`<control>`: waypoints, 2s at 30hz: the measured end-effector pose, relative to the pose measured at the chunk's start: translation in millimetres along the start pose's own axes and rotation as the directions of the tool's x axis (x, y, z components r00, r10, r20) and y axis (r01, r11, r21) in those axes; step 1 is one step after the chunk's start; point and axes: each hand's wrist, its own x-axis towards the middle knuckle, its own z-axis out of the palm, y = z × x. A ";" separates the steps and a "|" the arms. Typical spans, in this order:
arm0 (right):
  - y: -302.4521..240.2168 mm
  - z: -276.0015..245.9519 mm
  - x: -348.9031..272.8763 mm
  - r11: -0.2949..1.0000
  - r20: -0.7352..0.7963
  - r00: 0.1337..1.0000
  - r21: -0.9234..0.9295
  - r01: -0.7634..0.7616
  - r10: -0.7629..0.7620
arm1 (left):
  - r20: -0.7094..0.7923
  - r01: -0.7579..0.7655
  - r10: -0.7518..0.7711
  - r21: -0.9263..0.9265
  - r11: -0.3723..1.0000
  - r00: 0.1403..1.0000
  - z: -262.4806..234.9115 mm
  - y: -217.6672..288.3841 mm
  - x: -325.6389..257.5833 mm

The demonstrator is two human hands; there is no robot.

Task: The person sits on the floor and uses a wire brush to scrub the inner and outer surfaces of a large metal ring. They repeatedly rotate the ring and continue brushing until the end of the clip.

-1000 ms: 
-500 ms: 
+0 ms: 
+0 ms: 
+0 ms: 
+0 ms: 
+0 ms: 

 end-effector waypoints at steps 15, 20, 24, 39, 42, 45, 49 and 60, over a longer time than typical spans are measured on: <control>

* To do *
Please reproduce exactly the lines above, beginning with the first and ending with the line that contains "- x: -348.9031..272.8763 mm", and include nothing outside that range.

* Expected output *
`<control>`: waypoints, 2s at 30hz: the measured end-effector pose, relative to the pose measured at the chunk's start: translation in millimetres along the start pose's own axes and rotation as the directions of the tool's x axis (x, y, z components r00, r10, r20) and y axis (r01, r11, r21) in those axes; step 1 is one step after the chunk's start; point and axes: each hand's wrist, its own x-axis towards the middle knuckle, its own z-axis out of the palm, y = z × x. A ";" separates the steps and a "|" the arms. Typical spans, in this order:
arm0 (right):
  - y: -302.4521..240.2168 mm
  - z: -276.0015..245.9519 mm
  - x: -348.9031..272.8763 mm

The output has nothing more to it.